TO DO: Give again, word for word, each line below starting at the one that contains "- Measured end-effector" and ending at the one that contains "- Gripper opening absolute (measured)".

++++++++

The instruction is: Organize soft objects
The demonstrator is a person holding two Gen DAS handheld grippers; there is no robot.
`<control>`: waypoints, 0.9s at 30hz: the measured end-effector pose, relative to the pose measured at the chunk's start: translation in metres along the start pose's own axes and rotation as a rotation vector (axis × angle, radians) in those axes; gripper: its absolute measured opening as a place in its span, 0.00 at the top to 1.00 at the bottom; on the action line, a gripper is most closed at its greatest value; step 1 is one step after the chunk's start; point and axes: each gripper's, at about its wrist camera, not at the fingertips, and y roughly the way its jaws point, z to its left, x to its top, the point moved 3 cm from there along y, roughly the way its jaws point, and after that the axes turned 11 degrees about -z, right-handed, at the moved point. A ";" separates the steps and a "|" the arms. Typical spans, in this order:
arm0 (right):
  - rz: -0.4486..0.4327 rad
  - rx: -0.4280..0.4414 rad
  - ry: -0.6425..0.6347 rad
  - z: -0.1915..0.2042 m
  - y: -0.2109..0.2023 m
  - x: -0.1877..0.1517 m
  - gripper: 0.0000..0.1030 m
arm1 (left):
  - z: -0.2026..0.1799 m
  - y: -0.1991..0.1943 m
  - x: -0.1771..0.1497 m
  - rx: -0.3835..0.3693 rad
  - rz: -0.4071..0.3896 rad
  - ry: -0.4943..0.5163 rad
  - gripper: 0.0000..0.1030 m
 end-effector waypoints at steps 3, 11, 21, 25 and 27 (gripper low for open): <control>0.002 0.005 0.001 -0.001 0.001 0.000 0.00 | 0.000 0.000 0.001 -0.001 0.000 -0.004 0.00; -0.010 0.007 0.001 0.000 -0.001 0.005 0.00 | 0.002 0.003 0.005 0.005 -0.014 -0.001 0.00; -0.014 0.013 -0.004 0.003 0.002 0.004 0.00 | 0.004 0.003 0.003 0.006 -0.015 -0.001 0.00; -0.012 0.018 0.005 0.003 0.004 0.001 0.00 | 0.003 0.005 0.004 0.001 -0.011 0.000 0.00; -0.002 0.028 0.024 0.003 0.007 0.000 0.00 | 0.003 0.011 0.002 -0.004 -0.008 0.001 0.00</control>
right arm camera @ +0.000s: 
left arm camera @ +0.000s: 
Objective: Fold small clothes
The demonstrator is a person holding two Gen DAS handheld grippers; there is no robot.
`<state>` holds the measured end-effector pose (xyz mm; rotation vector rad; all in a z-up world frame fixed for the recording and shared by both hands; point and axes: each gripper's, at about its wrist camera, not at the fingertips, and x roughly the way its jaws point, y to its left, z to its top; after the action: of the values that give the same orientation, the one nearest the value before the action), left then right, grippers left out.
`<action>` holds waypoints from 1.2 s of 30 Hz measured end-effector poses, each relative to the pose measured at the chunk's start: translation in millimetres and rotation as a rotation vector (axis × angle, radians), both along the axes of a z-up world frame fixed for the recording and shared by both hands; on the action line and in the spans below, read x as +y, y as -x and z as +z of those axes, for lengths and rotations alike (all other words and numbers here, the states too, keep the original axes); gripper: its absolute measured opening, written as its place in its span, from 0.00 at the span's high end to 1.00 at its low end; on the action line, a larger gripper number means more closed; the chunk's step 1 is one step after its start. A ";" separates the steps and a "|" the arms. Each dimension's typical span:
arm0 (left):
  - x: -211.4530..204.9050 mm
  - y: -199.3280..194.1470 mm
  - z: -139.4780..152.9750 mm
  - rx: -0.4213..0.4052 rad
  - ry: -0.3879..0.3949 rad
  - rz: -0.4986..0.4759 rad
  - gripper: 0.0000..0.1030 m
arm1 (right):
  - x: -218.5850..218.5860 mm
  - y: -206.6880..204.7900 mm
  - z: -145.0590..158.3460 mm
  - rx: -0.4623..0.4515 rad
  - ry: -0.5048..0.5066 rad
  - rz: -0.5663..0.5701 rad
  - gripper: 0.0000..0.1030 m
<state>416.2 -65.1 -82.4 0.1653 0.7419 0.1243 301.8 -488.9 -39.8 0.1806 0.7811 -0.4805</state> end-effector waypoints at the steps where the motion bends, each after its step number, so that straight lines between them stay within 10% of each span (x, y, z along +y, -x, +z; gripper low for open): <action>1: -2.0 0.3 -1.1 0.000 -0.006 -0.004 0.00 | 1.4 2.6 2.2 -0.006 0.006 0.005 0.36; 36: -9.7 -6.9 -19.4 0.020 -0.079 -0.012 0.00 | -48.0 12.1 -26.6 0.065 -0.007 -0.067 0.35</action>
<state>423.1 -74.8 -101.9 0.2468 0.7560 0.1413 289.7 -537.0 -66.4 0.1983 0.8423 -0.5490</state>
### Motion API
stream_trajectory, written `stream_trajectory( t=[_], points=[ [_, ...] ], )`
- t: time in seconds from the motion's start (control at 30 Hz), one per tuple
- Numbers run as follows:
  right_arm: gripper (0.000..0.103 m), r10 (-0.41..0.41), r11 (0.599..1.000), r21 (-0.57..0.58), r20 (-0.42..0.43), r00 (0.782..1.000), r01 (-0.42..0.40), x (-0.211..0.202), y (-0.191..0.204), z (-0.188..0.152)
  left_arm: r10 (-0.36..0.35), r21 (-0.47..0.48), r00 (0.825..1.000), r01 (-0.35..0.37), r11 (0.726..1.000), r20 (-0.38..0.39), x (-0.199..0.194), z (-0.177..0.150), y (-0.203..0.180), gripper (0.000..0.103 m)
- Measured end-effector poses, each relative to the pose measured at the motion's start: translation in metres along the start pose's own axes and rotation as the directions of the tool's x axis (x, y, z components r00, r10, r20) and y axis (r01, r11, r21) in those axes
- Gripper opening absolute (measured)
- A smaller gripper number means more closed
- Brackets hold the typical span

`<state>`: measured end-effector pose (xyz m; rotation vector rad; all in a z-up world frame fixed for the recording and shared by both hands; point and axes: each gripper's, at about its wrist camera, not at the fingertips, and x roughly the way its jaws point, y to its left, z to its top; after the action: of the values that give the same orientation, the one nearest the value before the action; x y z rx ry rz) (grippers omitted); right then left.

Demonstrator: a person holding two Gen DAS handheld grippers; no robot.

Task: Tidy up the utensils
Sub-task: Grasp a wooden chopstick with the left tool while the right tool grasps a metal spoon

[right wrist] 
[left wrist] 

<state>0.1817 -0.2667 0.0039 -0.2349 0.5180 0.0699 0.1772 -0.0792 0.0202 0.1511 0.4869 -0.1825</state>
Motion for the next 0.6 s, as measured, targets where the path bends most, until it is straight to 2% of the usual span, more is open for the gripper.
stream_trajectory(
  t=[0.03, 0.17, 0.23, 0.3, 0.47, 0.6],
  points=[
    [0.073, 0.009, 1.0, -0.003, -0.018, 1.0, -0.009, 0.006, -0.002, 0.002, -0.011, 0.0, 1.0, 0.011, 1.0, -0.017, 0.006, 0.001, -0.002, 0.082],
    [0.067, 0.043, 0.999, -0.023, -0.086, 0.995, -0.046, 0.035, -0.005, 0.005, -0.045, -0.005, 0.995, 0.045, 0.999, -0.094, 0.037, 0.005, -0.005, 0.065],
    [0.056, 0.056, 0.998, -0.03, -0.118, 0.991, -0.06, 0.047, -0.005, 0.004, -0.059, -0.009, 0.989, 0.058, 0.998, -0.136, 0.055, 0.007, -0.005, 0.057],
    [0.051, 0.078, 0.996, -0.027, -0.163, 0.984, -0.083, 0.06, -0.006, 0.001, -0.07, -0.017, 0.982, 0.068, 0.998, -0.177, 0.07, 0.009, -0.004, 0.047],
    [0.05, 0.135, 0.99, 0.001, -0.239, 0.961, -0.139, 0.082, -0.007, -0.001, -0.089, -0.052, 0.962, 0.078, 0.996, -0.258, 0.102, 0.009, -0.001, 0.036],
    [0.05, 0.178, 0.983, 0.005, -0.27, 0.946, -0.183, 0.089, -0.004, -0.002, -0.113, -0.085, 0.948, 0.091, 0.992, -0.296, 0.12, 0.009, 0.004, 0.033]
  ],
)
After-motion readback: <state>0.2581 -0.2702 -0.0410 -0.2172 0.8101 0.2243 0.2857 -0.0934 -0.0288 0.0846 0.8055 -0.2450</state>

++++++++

TASK RESULT:
- Measured end-effector poses, each relative to the pose measured at the motion's start: translation in metres along the start pose's own axes and rotation as the directions of the tool's x axis (x, y, z components r00, r10, r20) and y axis (r01, r11, r21) in those axes
- Gripper opening absolute (measured)

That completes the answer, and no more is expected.